In 2003, Irish distance runner Geraldine Hendricken also tested positive for a banned substance, in her case for traces of the banned substance nandrolone. Although she went to great expense to present evidence that her positive test was the result of a contaminated supplement, she still served a two-year ban.
In two further instances where Irish distance runners tested positive for the banned blood-boasting product EPO, both put their hands up more or less straightaway. Cathal Lombard, on the eve of the Athens Olympics in 2004, was notified of his positive test for EPO during his final training camp in Italy, the week before joining his Irish teams in Athens. He declined the testing of the B-sample, was withdrawn from the Irish team and served a two-year ban.

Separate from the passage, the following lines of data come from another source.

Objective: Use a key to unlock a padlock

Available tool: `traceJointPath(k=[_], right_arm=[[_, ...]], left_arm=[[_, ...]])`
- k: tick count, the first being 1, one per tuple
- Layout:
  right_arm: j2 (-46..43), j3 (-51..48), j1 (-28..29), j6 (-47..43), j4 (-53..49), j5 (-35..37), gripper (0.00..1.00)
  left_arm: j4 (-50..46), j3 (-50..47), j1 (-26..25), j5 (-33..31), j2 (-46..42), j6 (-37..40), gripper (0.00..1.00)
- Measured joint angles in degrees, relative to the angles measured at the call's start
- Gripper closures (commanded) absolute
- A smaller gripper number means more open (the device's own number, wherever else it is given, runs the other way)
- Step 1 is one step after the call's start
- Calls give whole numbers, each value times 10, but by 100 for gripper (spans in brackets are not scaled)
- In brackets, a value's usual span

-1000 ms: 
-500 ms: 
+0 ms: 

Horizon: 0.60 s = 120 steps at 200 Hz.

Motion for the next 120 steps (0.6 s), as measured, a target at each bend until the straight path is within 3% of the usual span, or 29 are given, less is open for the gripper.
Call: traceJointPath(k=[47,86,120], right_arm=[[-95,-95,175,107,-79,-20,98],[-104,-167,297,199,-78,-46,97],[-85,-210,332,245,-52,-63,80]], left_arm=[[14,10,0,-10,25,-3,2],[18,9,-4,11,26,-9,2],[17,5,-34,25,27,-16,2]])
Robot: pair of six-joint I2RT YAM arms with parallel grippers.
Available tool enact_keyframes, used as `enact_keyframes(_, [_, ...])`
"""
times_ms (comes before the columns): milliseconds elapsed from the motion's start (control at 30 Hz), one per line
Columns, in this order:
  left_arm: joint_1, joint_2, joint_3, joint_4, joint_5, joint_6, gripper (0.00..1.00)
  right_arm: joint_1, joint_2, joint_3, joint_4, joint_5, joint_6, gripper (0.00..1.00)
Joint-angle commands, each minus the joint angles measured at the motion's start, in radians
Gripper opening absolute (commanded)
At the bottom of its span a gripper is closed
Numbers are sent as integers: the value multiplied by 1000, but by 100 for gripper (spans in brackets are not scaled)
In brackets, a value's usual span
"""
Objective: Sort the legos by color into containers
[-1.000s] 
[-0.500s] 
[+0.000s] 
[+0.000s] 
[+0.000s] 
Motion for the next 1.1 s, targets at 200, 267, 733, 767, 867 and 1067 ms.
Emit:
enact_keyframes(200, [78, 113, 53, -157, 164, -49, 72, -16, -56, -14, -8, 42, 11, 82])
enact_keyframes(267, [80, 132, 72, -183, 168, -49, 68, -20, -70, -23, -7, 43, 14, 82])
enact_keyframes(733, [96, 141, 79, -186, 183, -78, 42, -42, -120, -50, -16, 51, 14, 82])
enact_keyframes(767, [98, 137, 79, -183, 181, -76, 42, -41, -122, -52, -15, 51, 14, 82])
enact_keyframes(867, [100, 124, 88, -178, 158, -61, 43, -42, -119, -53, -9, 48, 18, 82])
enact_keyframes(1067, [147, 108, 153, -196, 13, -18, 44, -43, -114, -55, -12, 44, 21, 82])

Likewise with Martin Fagan, who also admitted to using EPO in his efforts to qualify for the London Olympics in 2012, and who also accepted a two-year ban, without requesting the testing of the B-sample.
For O’Reilly then, the testing of his B-sample may well buy him some time to prepare his appeal against any ban – or more importantly to keep alive his chances of competing in Rio – but it’s more likely a case of damned if he does, damned if he doesn’t. Because the damage is already done and there’s no limiting it now, only accepting it and moving on.